By now, almost everyone has seen reality shows where a bunch of rough-looking folks feel around on a river or lake bottom trying to catch catfish by hand. Called grabbing, gravelling or noodling, bare-hand catfishing has become a national past time in other areas, but few realize it’s also a popular sport here in South Carolina, and it’s about to reach its seasonal peak as fish move to spawn.
“It only lasts here about 3 to 4 weeks,” said Michael Brooks of Ware Shoals, who has been grabbing for catfish for almost 20 years. “You can grab blue catfish, but most of the time it’s flatheads, so any lake that has a population of flatheads will be good from mid to late May through June.”
Though river fishing is popular, Brooks prefers to do his grabbing in major impoundments. He said Lake Hartwell, Lake Russell, Clarks Hill Lake and Lake Murray all have good flathead populations, and he rarely goes anywhere else.
“Flatheads are the most protective, and they like to find holes to nest in,” he said. “Before the female lays her eggs, it’s not hard to run one out of a hole, but after the young are hatched, they will guard that hole and stay put.”

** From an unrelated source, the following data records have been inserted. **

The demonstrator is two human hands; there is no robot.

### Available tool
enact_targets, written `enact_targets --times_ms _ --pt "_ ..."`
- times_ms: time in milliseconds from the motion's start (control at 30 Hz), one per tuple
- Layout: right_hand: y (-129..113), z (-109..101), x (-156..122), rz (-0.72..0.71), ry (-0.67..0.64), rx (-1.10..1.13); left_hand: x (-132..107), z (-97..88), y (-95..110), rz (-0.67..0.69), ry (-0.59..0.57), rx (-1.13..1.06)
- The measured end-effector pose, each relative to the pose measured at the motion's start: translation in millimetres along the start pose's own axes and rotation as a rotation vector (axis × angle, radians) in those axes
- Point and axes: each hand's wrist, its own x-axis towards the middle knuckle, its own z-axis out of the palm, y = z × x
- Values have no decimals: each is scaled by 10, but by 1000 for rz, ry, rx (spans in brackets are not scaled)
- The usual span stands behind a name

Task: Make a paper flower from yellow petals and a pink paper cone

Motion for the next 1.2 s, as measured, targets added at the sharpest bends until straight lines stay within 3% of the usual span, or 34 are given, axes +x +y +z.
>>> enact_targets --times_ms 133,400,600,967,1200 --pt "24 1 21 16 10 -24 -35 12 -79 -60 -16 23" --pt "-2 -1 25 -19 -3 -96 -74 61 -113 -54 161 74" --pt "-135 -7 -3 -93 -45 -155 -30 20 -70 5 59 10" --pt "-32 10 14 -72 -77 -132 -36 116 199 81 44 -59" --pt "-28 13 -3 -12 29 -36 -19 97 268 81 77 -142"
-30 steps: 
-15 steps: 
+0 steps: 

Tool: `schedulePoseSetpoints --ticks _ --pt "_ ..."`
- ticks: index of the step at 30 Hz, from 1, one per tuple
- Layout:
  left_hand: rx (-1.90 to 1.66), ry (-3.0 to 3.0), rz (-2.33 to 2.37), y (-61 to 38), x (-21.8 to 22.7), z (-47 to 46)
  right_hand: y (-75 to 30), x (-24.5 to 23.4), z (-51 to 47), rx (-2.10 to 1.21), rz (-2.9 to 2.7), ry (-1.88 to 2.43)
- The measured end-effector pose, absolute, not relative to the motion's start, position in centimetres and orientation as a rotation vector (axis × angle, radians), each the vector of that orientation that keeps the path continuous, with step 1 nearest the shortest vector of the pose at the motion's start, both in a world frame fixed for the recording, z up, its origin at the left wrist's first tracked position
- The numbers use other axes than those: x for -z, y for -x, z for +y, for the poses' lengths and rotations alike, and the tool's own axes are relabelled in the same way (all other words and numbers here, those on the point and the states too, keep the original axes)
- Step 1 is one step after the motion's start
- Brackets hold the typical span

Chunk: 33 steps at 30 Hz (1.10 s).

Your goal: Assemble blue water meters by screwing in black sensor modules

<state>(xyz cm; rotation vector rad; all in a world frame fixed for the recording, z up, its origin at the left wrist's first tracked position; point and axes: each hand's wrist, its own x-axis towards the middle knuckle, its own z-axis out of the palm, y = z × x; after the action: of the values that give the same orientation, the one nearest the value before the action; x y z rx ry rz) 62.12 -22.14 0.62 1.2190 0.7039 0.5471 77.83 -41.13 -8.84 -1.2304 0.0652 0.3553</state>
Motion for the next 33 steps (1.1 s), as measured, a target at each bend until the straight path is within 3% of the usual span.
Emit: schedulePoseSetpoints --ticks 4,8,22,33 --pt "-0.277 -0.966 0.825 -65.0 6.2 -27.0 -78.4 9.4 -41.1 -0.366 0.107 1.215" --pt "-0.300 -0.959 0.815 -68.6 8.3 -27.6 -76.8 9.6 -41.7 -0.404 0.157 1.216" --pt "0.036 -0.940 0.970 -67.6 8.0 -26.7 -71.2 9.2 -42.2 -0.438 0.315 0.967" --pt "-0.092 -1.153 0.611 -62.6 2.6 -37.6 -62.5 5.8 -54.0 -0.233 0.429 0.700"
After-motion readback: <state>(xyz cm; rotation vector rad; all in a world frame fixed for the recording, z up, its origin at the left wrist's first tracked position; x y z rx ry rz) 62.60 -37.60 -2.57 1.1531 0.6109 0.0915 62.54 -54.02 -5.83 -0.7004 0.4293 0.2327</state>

Because of the growing popularity, Brooks said the biggest challenge is finding natural holes in shallow water where flatheads will nest. A few years ago, he discovered one of the best ways to have plenty of grabbing holes is to build his own, but that requires some extra work.
“I have an uncle in the grading business, and he always has a bunch of concrete culvert pipes lying around,” he said. “A broken pipe about 4 to 5 feet long set against the bank in 8 to 10 feet of water is ideal. I have some that have been in the water almost 10 years now. It seems like the older the pipe gets, the better they like them.”
Catfish grabbing is as much luck as skill. Brooks dives down and tries to block the open end of the pipe with his body while reaching in with one hand. The catfish either fights or flees. If Brooks is lucky, the catfish will latch on to his hand or wrist, and he can then work for a better grip and then push off to the surface. If the catfish flees or he only grabs a fin or tail, the fish usually gets away.
Brooks said he releases most of the fish he catches but occasionally will keep one or two to eat. He said the thrill for him is in the catching, not the eating.